Mrs. Arbuthnot reproved me for the levity with which I treated a grave issue. Upon the receipt of my apology she regaled me with the astounding fact that Mrs. Fitz looked down on the English.
"Is it conceivable?" said I, the picture of incredulity.
"Really and truly she does. Quite laughs at us. Says we are so stupid—sobête, that's her word. And she says we are so conceited. She seems to think we have very little education in the things that really matter."
"Is she old-fashioned enough to believe that there is anything that really matters?"
"In a way she does."
"How antediluvian! What does she believe it is that really matters?"
"She seems to think it's the soul."
"Dear me! I hope you made it clear to her that that part of the Englishman's anatomy is never mentioned in good society?"
"She knows that, I think. She says why the Romans are ashamed of it is what she can't fathom."
"She pays us the compliment of comparing us to the Romans?"

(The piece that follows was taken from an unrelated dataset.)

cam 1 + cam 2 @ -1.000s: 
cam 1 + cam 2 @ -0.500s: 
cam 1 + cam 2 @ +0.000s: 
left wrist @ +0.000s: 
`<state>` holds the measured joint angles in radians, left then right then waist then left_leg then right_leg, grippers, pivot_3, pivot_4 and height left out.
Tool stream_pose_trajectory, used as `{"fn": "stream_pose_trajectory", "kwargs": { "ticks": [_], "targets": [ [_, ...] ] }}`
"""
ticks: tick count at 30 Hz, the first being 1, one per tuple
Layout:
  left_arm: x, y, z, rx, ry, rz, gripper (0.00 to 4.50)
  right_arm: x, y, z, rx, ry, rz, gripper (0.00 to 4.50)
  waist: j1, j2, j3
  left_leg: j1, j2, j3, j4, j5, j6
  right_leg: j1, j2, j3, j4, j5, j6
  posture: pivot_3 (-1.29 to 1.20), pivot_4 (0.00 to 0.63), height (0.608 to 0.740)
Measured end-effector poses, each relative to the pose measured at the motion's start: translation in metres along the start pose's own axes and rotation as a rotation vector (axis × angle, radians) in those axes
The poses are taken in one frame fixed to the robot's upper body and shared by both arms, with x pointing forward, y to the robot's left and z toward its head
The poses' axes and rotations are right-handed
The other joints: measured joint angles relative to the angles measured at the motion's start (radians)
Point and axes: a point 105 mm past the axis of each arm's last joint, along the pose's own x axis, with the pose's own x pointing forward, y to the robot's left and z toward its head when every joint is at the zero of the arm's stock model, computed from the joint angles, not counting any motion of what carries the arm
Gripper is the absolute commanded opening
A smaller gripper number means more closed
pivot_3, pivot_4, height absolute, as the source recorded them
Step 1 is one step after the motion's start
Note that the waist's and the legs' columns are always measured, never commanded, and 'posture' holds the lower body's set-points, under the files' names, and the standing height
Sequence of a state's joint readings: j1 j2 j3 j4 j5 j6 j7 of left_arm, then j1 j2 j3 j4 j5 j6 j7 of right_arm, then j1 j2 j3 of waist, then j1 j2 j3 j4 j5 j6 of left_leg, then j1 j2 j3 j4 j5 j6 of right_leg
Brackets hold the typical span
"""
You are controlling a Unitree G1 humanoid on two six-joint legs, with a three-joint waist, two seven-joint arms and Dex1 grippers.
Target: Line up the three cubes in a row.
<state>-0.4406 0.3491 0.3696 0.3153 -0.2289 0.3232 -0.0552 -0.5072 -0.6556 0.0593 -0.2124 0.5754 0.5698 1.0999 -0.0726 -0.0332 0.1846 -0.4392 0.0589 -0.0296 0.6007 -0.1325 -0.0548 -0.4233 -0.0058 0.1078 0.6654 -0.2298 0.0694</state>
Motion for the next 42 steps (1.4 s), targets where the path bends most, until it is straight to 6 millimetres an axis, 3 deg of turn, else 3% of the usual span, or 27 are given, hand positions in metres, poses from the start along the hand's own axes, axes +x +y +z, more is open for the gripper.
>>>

"She says we are the Romans."
"In a re-incarnation, I presume?"
"I suppose she means that—she is so awfully odd. And for the Romans to give themselves airs is too ridiculous."
"Has she no opinion of the Cæsars?"
"The Cæsars don't amount to much, in her opinion. We are going to have another lesson before long, she says, and it will be a very good thing for the world."
"If by that she means that materialism leads to acul-de-sac, and that it takes a better creed than that to raise a reptile out of the mud, perhaps we might do worse than agree with her."
"She certainly never said anything about any 'isms.' But I don't understand you anyway."
"It seems to me,mon enfant, she has had a good deal to say about the 'isms.' But then, as you say, she's so foreign. Was there anything else about her that engaged your attention?"
"Heaps of things. She is terribly superstitious, a tremendous believer in fate. She thinks everything is fore-ordained, and that the same things keep happening over again."
"Doesn't her oddness strike you as rather out of date?"
"Absurdly. But it is not so much her ideas as the way she lives up to them that makes her so different from other people. There was one thing she told me really made me laugh. She said that Nevil was her twin-soul, and that they lived in Babylon together about three thousand years ago."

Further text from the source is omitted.